Task instructions: Please write out every record exactly, but keep any images out of it.

Source information:
☆ ☆ ☆
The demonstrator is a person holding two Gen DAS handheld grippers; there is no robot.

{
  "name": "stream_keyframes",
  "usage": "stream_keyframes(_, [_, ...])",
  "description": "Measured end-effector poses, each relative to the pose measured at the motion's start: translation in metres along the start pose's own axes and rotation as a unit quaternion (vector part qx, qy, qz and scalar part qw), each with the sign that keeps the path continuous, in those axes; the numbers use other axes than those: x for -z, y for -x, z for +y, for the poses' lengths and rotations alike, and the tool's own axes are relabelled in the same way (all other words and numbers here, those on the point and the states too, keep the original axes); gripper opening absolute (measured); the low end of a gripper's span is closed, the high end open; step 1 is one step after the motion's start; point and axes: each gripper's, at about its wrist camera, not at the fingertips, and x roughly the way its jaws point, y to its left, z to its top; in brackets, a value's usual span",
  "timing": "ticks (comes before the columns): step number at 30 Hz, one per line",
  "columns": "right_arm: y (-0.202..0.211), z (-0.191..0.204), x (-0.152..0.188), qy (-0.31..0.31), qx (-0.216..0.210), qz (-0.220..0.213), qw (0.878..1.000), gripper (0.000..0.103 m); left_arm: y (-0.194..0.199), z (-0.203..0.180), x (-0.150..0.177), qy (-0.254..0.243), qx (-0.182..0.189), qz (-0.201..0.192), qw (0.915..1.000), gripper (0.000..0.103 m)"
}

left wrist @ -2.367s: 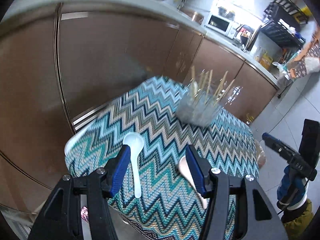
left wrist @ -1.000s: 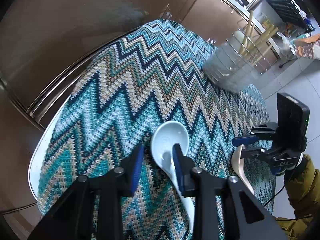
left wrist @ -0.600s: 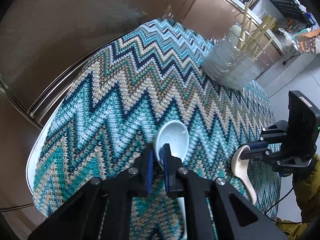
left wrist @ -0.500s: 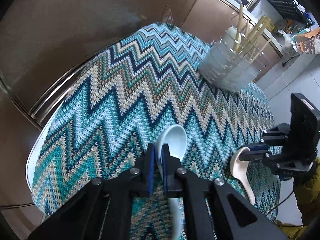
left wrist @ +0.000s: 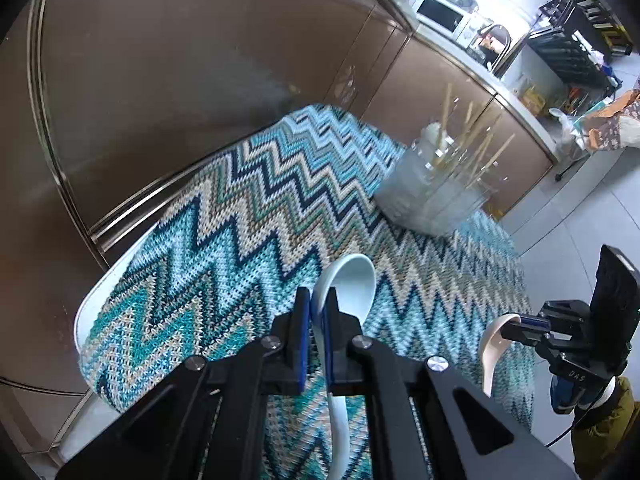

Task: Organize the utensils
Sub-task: 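Lift the white spoon toward the glass cup while the right tool carries the pink spoon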

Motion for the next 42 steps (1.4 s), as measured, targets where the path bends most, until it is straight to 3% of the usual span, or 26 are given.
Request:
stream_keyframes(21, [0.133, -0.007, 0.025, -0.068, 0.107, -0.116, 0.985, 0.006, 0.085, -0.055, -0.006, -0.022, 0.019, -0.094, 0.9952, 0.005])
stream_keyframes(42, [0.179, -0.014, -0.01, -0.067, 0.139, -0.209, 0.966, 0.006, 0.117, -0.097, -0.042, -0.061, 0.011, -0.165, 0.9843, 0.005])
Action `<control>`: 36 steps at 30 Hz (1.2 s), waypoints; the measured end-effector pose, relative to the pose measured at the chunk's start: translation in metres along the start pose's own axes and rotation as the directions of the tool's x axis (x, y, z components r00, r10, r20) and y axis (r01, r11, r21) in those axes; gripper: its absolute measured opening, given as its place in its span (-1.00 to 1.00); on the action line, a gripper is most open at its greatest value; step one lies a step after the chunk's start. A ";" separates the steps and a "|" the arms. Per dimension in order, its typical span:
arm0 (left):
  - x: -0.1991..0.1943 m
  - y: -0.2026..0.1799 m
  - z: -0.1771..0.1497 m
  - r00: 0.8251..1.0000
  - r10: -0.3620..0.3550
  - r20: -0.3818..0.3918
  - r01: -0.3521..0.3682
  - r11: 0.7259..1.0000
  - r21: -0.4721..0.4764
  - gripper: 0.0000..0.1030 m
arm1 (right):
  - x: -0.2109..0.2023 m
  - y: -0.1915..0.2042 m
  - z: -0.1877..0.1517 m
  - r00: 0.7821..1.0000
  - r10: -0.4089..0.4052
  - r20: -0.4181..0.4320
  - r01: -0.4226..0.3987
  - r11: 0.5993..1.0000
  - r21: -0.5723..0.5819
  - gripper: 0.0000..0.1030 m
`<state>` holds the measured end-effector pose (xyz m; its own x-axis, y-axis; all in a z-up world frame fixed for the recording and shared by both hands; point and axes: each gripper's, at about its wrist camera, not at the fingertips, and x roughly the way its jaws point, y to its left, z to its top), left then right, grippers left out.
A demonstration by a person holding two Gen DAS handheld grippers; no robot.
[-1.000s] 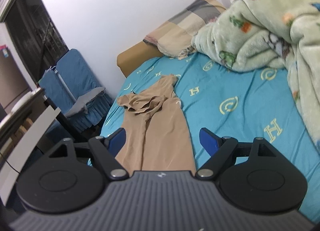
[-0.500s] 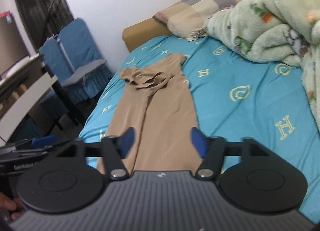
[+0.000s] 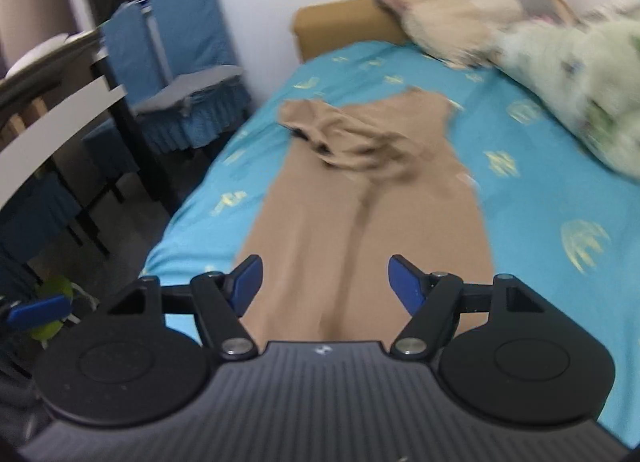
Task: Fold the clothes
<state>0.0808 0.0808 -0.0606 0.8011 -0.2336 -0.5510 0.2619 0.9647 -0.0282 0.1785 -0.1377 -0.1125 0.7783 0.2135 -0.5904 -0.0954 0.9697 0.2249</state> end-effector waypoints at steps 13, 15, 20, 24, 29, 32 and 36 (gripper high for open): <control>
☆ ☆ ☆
Solution to this exercise:
The demonstrator is a person holding two Gen DAS handheld grippers; there is no robot.

{
  "name": "stream_keyframes",
  "usage": "stream_keyframes(_, [_, ...])",
  "description": "Measured end-effector poses, each relative to the pose measured at the motion's start: translation in metres along the start pose's own axes and rotation as a unit quaternion (vector part qx, qy, qz and scalar part qw), each with the sign that keeps the path continuous, in those axes; the numbers use other axes than those: x for -z, y for -x, z for +y, for the poses' lengths and rotations alike, and the tool's own axes are relabelled in the same way (all other words and numbers here, those on the point and the states too, keep the original axes); gripper opening absolute (measured); the low end of a gripper's span is closed, the high end open; step 1 is one step after the motion's start; point and axes: each gripper's, at about its wrist camera, not at the fingertips, and x roughly the way its jaws point, y to its left, z to its top; in brackets, a value's usual span",
  "timing": "ticks (comes before the columns): step number at 30 Hz, one per line",
  "columns": "right_arm: y (-0.202..0.211), z (-0.191..0.204), x (-0.152..0.188), qy (-0.31..0.31), qx (-0.216..0.210), qz (-0.220..0.213), qw (0.878..1.000), gripper (0.000..0.103 m); left_arm: y (-0.194..0.199), z (-0.203..0.180), x (-0.150..0.177), qy (-0.254..0.243), qx (-0.182..0.189), qz (-0.201..0.192), qw (0.915..1.000), gripper (0.000..0.103 m)"
}

left wrist @ -2.367s: 
left wrist @ -1.000s: 
left wrist @ -0.600s: 
left wrist @ -0.500s: 
left wrist @ +0.000s: 

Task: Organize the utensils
Sub-task: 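Lift the white spoon toward the glass cup while the right tool carries the pink spoon
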
Motion for the next 42 steps (1.4 s), as measured, targets where the path bends most, until it is straight to 3% of the usual span, or 26 are given.
Request:
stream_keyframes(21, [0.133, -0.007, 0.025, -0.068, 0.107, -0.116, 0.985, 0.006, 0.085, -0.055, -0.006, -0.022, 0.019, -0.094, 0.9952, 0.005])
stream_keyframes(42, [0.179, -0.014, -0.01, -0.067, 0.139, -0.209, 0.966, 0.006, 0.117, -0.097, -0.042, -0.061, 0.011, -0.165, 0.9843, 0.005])
Action `<control>`: 36 steps at 30 Hz (1.2 s), waypoints; the measured end-effector pose, relative to the pose measured at the chunk's start: translation in metres along the start pose's own axes and rotation as the directions of the tool's x axis (x, y, z components r00, r10, r20) and y axis (r01, r11, r21) in those axes; gripper: its absolute measured opening, given as its place in its span (-1.00 to 1.00); on the action line, a gripper is most open at its greatest value; step one lies a step after the chunk's start. A ";" separates the steps and a "|" the arms. Per dimension in order, its typical span:
arm0 (left):
  - x: -0.1991..0.1943 m
  - y: -0.2026..0.1799 m
  - z: -0.1771..0.1497 m
  - r00: 0.8251..1.0000
  - r10: -0.3620..0.3550
  - r20: -0.3818..0.3918
  - r01: -0.3521..0.3682
  - r11: 0.7259..1.0000
  - r21: -0.4721..0.4764
  - gripper: 0.0000..0.1030 m
arm1 (right):
  - x: -0.2109..0.2023 m
  - y: -0.1915..0.2042 m
  - z: -0.1877..0.1517 m
  - r00: 0.7821..1.0000
  - r10: -0.4089..0.4052
  - r20: -0.4181..0.4320
  - r01: -0.4226..0.3987
  - r11: 0.5993..1.0000
  - r21: -0.5723..0.5819
  - gripper: 0.0000..0.1030 m
`<state>` holds the measured end-effector pose (xyz m; its own x-axis, y-axis; all in a z-up world frame fixed for the recording and shared by both hands; point and axes: each gripper's, at about its wrist camera, not at the fingertips, and x roughly the way its jaws point, y to its left, z to its top), left then right, grippers left out.
A demonstration by a person holding two Gen DAS handheld grippers; no robot.
[-1.000s] 
[-0.500s] 
[+0.000s] 
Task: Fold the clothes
<state>0.0808 0.0808 -0.0606 0.8011 -0.2336 -0.5510 0.2619 0.9647 -0.0282 0.1785 -0.1377 -0.1125 0.7783 0.2135 -0.5904 -0.0954 0.9697 0.2249</state> end-effector waypoints at steps 13, 15, 20, 24, 29, 32 and 36 (gripper high for open): <control>

The output above is complete.